Louisiana law does not favor the interpretation of contract conditions as purely potestative; instead, whenever possible agreements are to be interpreted to preserve their validity. Schwegmann Brothers v. Calvert Distillers Corp., 184 F.2d 11, 14 (5th Cir.1950), rev'd on other grounds, 341 U.S. 384, 71 S.Ct. 745, 95 L.Ed. 1035 (1951); see McTee & Co. v. Brown Funeral Home, 183 So. 558 (La.App.1938) (in construing a contract the court will not presume that the parties intended to enter into a one-sided and nugatory agreement). Thus, in Franks the court held that a group health policy exclusion of hospital admissions found by the insurer not to be medically necessary was not a purely potestative condition. The clause stated: "Benefits are not provided ... when in the judgment of the Carrier the medical services did not require the ... hospital[ization] .... THE FACT THAT A PHYSICIAN MAY PRESCRIBE, ORDER, RECOMMEND, OR APPROVE A SERVICE OR SUPPLY DOES NOT, OF ITSELF, MAKE IT MEDICALLY NECESSARY." 382 So.2d at 1066. The court concluded that the insurer was obligated to make a sincere effort to determine whether hospitalization was necessary and to use medical experts in making that determination.

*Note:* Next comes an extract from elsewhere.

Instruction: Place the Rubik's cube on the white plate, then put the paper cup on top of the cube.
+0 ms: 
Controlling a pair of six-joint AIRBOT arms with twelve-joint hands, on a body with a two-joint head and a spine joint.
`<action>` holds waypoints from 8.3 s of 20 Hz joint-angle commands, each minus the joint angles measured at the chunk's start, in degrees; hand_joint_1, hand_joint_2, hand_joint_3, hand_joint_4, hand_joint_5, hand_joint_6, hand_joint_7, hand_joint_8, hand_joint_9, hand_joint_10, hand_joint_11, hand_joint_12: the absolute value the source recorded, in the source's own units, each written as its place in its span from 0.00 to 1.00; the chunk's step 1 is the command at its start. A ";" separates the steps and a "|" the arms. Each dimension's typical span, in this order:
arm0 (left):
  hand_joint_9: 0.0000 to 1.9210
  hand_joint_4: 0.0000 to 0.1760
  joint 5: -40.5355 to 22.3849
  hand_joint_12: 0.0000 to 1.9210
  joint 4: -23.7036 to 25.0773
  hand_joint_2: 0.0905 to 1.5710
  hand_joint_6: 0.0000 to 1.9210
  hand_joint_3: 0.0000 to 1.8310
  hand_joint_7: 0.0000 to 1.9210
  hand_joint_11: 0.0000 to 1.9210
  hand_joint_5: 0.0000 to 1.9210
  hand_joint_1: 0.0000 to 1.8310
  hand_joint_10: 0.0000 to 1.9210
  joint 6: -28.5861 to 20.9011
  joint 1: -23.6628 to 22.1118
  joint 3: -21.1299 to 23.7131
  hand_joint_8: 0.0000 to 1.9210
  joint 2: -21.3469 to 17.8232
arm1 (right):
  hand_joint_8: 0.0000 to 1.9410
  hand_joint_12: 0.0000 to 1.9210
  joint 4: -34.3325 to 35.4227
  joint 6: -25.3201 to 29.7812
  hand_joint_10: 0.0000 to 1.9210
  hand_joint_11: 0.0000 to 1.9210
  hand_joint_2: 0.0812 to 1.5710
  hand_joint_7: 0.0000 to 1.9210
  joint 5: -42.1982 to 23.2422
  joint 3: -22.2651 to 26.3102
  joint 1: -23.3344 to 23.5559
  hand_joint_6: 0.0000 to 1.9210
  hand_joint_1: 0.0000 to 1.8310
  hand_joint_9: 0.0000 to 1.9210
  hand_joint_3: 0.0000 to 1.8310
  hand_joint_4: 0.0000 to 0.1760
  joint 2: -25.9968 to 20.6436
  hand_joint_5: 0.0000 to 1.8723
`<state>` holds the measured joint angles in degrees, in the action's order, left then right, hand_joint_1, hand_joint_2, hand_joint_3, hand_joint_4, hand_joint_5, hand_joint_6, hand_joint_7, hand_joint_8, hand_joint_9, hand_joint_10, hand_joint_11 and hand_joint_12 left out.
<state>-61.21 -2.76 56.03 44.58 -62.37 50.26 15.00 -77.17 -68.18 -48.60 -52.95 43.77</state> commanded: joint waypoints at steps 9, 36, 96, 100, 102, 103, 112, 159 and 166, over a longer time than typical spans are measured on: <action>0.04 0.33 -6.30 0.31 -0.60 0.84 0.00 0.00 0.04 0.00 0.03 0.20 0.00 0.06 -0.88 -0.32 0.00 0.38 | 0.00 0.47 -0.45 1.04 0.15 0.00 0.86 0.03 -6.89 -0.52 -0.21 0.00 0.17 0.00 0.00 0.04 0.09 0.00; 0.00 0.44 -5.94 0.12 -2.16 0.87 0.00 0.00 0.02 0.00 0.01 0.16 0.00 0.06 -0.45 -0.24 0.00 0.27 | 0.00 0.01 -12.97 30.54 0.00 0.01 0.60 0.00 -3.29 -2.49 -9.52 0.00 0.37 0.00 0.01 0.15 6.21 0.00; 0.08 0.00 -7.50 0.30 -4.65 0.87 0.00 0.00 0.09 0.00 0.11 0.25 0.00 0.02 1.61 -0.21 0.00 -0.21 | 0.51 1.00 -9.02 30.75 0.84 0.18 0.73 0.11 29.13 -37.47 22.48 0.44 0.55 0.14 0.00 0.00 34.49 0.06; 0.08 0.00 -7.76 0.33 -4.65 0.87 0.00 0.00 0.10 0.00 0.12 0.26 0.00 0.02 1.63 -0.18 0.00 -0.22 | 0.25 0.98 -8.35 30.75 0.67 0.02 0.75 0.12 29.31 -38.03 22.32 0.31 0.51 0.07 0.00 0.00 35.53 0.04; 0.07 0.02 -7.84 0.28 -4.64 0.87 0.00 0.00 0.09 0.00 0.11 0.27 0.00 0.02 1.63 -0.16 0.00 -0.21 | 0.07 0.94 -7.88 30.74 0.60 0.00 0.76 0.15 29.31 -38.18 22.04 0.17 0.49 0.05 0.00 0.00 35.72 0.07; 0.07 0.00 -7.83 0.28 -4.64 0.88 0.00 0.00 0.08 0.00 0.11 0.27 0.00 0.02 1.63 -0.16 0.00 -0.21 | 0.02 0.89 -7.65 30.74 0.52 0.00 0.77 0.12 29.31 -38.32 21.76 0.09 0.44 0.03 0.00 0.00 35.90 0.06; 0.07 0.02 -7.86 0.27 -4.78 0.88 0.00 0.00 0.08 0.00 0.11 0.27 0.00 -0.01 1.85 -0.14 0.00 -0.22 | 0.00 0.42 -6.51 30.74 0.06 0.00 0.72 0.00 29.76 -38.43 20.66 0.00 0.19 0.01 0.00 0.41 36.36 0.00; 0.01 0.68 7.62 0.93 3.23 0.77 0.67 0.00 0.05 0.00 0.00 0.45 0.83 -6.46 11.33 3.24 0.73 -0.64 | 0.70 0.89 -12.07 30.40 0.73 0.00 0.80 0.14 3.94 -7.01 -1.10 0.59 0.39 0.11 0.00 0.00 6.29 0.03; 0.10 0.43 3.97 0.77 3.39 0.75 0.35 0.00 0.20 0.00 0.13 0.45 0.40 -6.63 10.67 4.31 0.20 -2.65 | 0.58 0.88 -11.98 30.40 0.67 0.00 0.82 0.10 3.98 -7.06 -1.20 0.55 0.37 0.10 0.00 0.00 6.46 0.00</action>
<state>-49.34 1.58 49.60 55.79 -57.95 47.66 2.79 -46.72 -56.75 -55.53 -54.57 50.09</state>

Similarly, in Professional Billing Agency, Inc. v. Tarantino, 350 So.2d 258 (La.App.1977), the court held that a contract term stating: "[a]ssignee shall have the right to grant extensions and indulgences to accounts receivable debtors in its sole discretion ...." was not purely potestative. Id. at 261. The court concluded: "Clearly the performance of the contract is not dependent upon the sole will of the assignee. Rather, plaintiff must act reasonably and make an effort to collect the accounts if his ... business is to be profitable. The extensions or indulgences contemplated in the agreement are those reasonable indulgences allowed by creditors." Id.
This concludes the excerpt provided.